DIRECTIONS FOR THIS TASK: Go through the records and copy each line where the string "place" occurs.

MATERIAL SHOWN:
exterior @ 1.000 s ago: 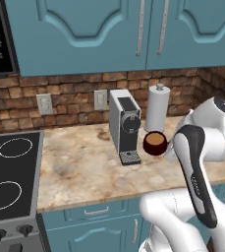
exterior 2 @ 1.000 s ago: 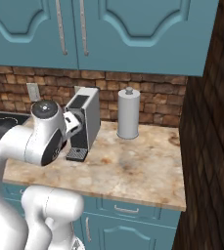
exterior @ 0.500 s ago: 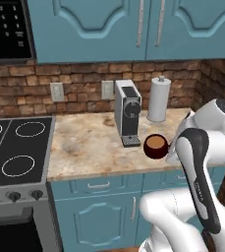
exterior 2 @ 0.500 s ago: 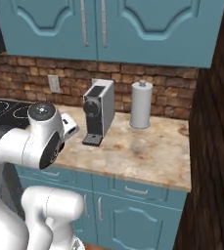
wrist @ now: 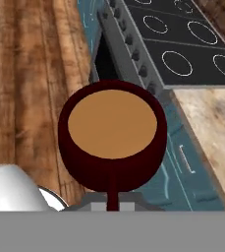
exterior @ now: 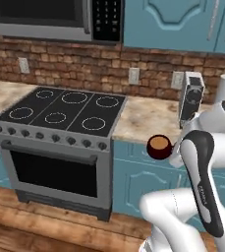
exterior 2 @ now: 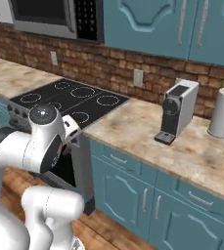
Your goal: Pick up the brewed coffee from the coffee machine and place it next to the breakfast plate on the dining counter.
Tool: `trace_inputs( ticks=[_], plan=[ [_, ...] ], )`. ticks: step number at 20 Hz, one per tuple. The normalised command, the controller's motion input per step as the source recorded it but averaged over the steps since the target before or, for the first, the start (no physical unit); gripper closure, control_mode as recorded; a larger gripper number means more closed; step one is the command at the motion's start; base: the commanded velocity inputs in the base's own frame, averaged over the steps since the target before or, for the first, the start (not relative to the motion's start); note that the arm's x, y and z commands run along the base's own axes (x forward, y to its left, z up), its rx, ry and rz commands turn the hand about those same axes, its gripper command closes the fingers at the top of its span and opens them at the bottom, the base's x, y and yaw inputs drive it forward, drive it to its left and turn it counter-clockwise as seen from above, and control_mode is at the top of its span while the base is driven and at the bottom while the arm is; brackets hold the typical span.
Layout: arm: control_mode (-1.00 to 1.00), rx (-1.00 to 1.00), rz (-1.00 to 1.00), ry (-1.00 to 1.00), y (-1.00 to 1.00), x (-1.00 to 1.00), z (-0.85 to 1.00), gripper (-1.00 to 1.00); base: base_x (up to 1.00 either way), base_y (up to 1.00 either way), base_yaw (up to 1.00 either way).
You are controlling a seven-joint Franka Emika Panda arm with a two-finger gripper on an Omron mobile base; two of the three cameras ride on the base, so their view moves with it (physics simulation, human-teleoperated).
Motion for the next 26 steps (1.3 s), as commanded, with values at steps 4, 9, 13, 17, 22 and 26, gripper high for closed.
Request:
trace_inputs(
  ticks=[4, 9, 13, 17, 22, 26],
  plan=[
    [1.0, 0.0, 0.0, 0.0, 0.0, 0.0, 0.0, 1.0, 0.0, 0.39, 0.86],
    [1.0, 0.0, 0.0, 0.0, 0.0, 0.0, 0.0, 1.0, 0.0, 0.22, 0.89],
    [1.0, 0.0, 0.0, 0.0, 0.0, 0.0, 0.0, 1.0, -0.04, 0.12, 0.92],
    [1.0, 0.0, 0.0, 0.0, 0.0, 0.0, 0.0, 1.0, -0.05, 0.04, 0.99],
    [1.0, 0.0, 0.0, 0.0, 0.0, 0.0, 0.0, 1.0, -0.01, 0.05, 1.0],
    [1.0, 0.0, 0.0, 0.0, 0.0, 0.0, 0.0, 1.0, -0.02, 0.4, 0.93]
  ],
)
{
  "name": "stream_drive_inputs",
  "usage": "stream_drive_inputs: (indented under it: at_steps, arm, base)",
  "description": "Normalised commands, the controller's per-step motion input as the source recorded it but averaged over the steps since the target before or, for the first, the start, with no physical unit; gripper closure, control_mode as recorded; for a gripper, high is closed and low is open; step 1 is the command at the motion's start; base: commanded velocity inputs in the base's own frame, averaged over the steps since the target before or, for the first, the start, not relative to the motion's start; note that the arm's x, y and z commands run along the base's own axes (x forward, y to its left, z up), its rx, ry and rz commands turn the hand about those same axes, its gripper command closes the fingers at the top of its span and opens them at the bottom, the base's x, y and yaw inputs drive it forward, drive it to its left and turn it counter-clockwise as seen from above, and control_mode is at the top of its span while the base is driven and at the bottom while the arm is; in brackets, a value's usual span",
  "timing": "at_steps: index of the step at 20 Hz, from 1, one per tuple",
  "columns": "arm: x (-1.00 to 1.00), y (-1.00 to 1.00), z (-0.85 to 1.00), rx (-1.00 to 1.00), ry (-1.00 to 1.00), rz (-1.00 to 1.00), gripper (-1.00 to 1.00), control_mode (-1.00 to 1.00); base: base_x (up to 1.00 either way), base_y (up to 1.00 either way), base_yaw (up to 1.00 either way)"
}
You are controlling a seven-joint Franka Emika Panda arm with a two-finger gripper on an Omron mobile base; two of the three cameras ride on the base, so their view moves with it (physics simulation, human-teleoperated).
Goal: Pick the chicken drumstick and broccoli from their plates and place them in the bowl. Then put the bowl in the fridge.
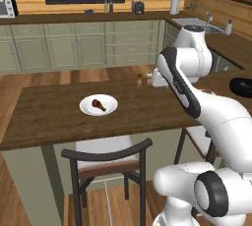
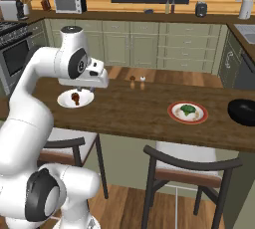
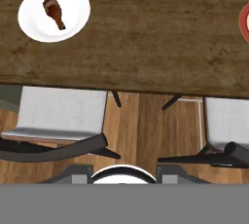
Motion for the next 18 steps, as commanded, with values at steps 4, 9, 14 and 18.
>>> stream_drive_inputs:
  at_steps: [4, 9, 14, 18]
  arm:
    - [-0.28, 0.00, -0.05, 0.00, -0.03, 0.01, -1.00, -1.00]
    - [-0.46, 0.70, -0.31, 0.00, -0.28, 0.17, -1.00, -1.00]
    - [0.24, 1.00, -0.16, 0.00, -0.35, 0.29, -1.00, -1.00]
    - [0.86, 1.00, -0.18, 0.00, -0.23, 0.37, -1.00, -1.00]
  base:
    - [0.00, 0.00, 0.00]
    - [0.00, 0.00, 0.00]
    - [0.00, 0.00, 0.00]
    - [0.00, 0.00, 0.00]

TASK ANSWER:
Your goal: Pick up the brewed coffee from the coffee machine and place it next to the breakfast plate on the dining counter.
Goal: Pick the chicken drumstick and broccoli from their plates and place them in the bowl. Then put the bowl in the fridge.

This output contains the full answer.